Abstract

ABSTRACT In international guidelines, influenza vaccination is recommended to cancer patients receiving antitumor treatment. Whether this recommendation should include patients treated with the recently introduced and now widely used checkpoint inhibitors (CPIs) is unclear. The immune hyperactivation after vaccination in a patient on CPI treatment may strengthen the antitumor immunity and improve patients´ prognosis.
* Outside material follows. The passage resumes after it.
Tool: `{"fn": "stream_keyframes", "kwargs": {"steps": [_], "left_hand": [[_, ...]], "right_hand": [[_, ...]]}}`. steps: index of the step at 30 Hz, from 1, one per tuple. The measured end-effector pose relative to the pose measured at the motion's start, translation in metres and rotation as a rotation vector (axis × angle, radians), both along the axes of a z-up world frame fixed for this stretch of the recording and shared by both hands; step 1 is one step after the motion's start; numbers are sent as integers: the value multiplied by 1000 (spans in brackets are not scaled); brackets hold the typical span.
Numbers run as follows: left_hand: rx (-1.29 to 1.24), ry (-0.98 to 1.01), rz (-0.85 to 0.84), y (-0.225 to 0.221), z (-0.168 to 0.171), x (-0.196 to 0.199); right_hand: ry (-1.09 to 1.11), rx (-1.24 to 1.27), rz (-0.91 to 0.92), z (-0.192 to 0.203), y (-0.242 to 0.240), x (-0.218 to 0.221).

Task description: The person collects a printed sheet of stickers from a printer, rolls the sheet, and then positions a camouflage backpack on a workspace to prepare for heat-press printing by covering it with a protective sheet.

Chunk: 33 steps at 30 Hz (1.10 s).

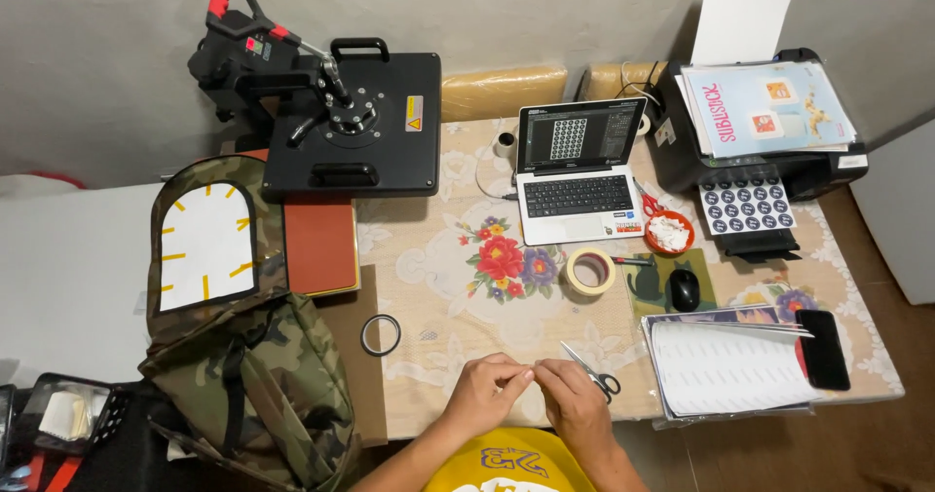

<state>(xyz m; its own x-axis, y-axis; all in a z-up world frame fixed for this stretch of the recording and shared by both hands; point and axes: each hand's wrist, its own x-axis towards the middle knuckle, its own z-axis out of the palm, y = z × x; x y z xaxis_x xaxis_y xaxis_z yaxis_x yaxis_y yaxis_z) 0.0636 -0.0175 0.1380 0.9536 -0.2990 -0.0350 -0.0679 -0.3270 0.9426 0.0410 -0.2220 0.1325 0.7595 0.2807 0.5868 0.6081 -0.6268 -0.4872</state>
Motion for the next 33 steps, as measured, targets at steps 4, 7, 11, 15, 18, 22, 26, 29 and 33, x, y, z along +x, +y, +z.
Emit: {"fn": "stream_keyframes", "kwargs": {"steps": [4, 7, 11, 15, 18, 22, 26, 29, 33], "left_hand": [[-34, -4, -51, 0, 17, 3], [-14, -49, -160, 4, 37, 8], [15, -127, -248, -2, 16, 8], [73, -213, -196, -10, 0, 8], [77, -127, -188, -12, -3, 8], [172, 13, -273, -11, -12, 6], [259, 80, -356, -20, -30, 8], [290, 162, -353, -41, -22, 15], [361, 233, -297, -79, -15, 21]], "right_hand": [[-74, -3, -17, 7, 2, -3], [-49, -10, 6, -1, -3, -8], [17, 9, -34, -17, -13, -8], [146, 103, -180, -20, -34, -4], [122, 61, -370, -15, -61, -4], [110, 70, -630, -20, -111, -9], [149, 49, -727, -51, -204, 9], [204, 71, -784, -82, -288, 42], [340, 132, -925, -135, -397, 97]]}}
On the other hand, the hyperactivation might increase the risk for immune-related adverse events (IRAEs). Furthermore, there is a risk for decreased antitumor effect by the phenomenon of antigenic competition. Only results from few studies addressing survival have been reported and the results from studies on IRAEs are contradictory. We performed a multi-center retrospective cohort study at three Swedish centers in patients with metastatic cancer. All patients previously not treated with CPIs and who received monotherapy with a PD-1 or PD-L1 blocker between January 1st, 2016 until May 31st, 2019 were included. The most common type of malignancy was melanoma (47.8%) followed by non-small cell lung cancer (31.0%). Statistically significant longer PFS and OS were observed in multivariate analyses at 6-month landmark time in the vaccinated compared to the non-vaccinated group after adjustment for age, gender, comorbidity, performance status, CNS metastasis and line of treatment (p = .041 and 0.028, respectively). Furthermore, the incidence of any IRAE grade was comparable between vaccinated and non-vaccinated group (p = .85). In conclusion, the current study indicates that survival improves with influenza vaccination while not increasing the risk for side effects in cancer patients treated with checkpoint inhibitors. Hence, our results strongly support influenza vaccination in cancer patients receiving checkpoint inhibitors.